Definition of Dynamic Type
Overview
This document defines the data format for the dynamic type, the basic building block of the application. In a typical schema, you define types which are then built on top of fields. In our application, we call the type definition DnType and the field definition DnField. We do this because the words type and field are so common in coding and can refer to so many different concepts that using a variant name will help make it clear that we are talking about types and fields that are the foundational elements of this application.
Primitive Types
These types have global definition, have no namespacing, and are reserved keywords that cannot be reused when naming types. The primitive types are the following:
- String - This is also the default type, if no type information is given.
- Boolean - Either true or false. However, many times this is a tri-state value because the value of the field can be missing, if it is not a required field.
- Integer - The value is an eight byte integer.
- Date - The value is a date.
- Float - The value is a floating point and also uses eight bytes (a Double in Java) to store its value.
- Any - Any value that can be a primitive type or can be represented by a JSON construct.
- Map - A map of strings to Any values.
- Generic - Represents a replaceable type whose choice of definition is based on another field in the input data. The rule for how this is determined depends on the specifics of the data being provided. A standard approach is to have a name attribute in the data, and then the name is used to find a type to replace the Generic type. This type can be useful for web form survey implementations where there can be a lot of variation in the questions asked.
- None - Means schema does not define a JSON like data object. For endpoint requests, it means the requests do not take ordinary parameters. As another example, None can represent either file uploads or file downloads.
Before we go on, we call a type simple if it has no fields and a recursive chase up the base types leads to a primitive type. A type is inline, if it is not captured into the DnSchemaStore. The data structure of the DnType is as follows:
DnType
- name - Name of type. Optional for inline types.
- label - Optional friendly label for type.
- description - Optional description of type.
- dnBuilder - A post processing builder that builds out the type more fully based on other data in this type definition, usually using custom fields that show up in the <other> section of attributes. A discussion about builders can be found later in this document.
- baseType - The base type this type extends. If this DnType adds no fields, then this type is considered to be the same as the base type for many purposes. Also, since the baseType attribute is a reference string to the name of a type, this gives a way of pulling in other types by name. The baseType is optional. In many cases, the base type refers to one of the known primitive types.
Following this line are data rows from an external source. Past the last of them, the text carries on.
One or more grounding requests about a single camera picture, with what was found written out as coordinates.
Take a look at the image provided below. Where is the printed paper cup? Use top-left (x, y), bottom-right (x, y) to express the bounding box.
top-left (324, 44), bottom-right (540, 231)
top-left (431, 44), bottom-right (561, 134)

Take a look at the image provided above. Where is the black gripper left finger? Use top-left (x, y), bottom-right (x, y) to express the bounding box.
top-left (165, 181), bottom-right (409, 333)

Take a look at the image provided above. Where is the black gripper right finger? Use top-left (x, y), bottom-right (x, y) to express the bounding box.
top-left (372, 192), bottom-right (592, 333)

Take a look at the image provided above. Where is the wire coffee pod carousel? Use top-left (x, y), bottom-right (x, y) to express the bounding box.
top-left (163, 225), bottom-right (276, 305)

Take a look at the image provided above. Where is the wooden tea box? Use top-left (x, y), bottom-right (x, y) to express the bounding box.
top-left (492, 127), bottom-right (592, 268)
Note that a type is not allowed to recursively extend itself. If that happens an error occurs during the processing.
- typeRefsFieldsOnly - A list of references to DnTypes. Only the fields are brought in from the types. The fields are de-duplicated with fields in later types in the list of types winning over earlier fields. The typeRefsFieldsOnly attribute is similar in nature to baseType where baseType simulates a base class which is being extended. The typeRefsFieldsOnly is more analogous to traits (such as the ones defined in Scala). Except unlike for baseType, only the fields of the referenced types are brought in. There is one additional wrinkle to typeRefsFieldsOnly and that is you can reference not just a type, but the field of a type and then the type pulled in is the type of the field. The reference to the field name uses a hash ("#") separator. For example, if you have the reference user.MyType#profile, the fields pulled in are the fields defined in the type for the profile field. Using field references can be away of pulling in anonymous types, which are otherwise un-referencable.
- dnFields - A list of DnField objects. If no fields are given then the type is assumed to essentially be the base type with extra supplementary data. Or if there is no base type, then it is considered to represent a simple string value with supplementary data. If the base type also has fields, then these dnFields are prepended to the list of fields in the base type. If one of the fields in the dnFields has the same name as one of the fields in the base type, then the attributes in the dnField's field are merged into the field from the base type with the same name.
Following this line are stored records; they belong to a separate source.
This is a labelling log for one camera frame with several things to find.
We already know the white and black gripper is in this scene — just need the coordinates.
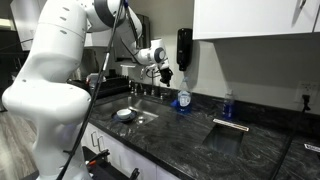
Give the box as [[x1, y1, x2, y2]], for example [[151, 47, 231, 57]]
[[157, 61, 174, 88]]

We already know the chrome sink side handle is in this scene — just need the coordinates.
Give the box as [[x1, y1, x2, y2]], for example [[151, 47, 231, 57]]
[[128, 79, 140, 97]]

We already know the countertop trash chute opening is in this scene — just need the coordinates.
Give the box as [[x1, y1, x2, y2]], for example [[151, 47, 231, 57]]
[[201, 117, 250, 156]]

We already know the steel paper towel dispenser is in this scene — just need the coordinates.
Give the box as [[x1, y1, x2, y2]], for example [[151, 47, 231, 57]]
[[113, 13, 152, 64]]

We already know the chrome gooseneck faucet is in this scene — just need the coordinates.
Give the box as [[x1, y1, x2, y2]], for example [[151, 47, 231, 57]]
[[139, 65, 158, 98]]

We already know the stainless steel sink basin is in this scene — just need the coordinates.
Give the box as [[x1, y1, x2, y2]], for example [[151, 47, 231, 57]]
[[89, 94, 174, 127]]

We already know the white lower cabinet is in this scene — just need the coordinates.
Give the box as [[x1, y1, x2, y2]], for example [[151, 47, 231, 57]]
[[81, 121, 183, 180]]

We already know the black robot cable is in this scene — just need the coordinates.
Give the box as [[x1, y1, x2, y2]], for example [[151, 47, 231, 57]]
[[55, 0, 141, 180]]

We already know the small blue liquid bottle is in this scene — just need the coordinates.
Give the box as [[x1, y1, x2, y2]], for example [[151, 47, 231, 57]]
[[222, 89, 235, 120]]

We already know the black tool with orange tip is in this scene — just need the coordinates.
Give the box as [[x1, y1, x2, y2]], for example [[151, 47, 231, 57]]
[[84, 148, 111, 168]]

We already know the white upper cabinet with handle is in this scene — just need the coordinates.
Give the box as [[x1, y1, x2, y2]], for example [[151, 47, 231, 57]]
[[192, 0, 320, 41]]

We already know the black wall soap dispenser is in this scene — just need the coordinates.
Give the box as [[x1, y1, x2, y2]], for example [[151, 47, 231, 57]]
[[176, 27, 194, 72]]

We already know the white container in rack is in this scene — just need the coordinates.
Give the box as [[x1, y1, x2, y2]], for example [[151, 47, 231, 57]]
[[85, 72, 107, 88]]

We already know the black power plug with cable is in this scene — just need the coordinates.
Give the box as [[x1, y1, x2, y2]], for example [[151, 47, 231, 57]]
[[269, 94, 312, 180]]

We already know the clear dish soap bottle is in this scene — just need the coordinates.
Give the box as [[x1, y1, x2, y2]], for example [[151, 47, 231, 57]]
[[176, 76, 193, 114]]

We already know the black dish rack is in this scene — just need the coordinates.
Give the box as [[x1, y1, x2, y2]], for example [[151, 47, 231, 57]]
[[68, 73, 131, 100]]

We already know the white wall outlet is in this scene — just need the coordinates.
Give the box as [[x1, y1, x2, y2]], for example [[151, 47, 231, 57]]
[[295, 80, 320, 105]]

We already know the white ceramic bowl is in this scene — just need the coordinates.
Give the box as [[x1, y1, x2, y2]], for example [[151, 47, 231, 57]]
[[116, 108, 133, 120]]
- noTrimming - By default, string values when validated by a schema are trimmed. Setting this prevents strings from being trimmed.
- isTable - Type represents a table.
- noCommas - The value of the field cannot have commas. If this is true and isList is true and a string is being parsed to populate the list, the list can be broken up by commas. This only applies to lists of simple DnTypes (String, Boolean, Integer, Date, Float). Empty entities in the list are converted to nulls except for the DnType String where they are turned into empty strings.
- min - Only applies to simple types whose primitive type is numeric. This is the minimum numeric value (inclusive).
- max - Only applies if there are no fields present in this type and a recursive chase up of the baseType references leads to a primitive numeric type. This is the maximum numeric value (exclusive).
- <other> - Other attributes can be put into the schema for a private channel between code, data, and presentation. It can also be used as inputs to builders. This is meant to get sufficiently complex that additional DnType definitions will be needed to define the structure of this data. Or put another way, the DnType has extended metadata that needs its own DnType to define its structure. This makes the DnType both a model definition and an instanced data object simultaneously. This is a theme which this application intends to build on.
When this type is cloned, all the top level attributes are put into a new Map and the top level attributes of the dnFields are cloned as well. Altering values interior to the values that are cloned will likely cause undesired side-effects and should be avoided. In particular, the dnTypeDef attribute of the DnField object is only cloned if it needs to be modified.
DnField
- name - Name of field. Required if the field is being used to capture data values.
- label - Friendly label for the field. Required if the field is meant to hold data.
- description - Description of the field. Required if the field is meant to hold data.
- dnTypeRef - A reference to a DnType by name. This allows the type for the field to have an independent existence. This field is ignored, if dnTypeDef is defined.
- dnTypeDef - A full inline DnType object that is owned by this field and has no independent existence. Useful when interior nested types have meaning only in the context of their parent. When the DnField is cloned, this object is recursively cloned by cloning any referenced fields that also use a dnTypeDef to define their type. This type definition is considered to be immutable and must be cloned in order to be modified.
- isList - Whether the field represents a list of values instead of single value.
- typeIsChoices - Whether the DnField's type definition represents choices with each DnField entry representing a choice.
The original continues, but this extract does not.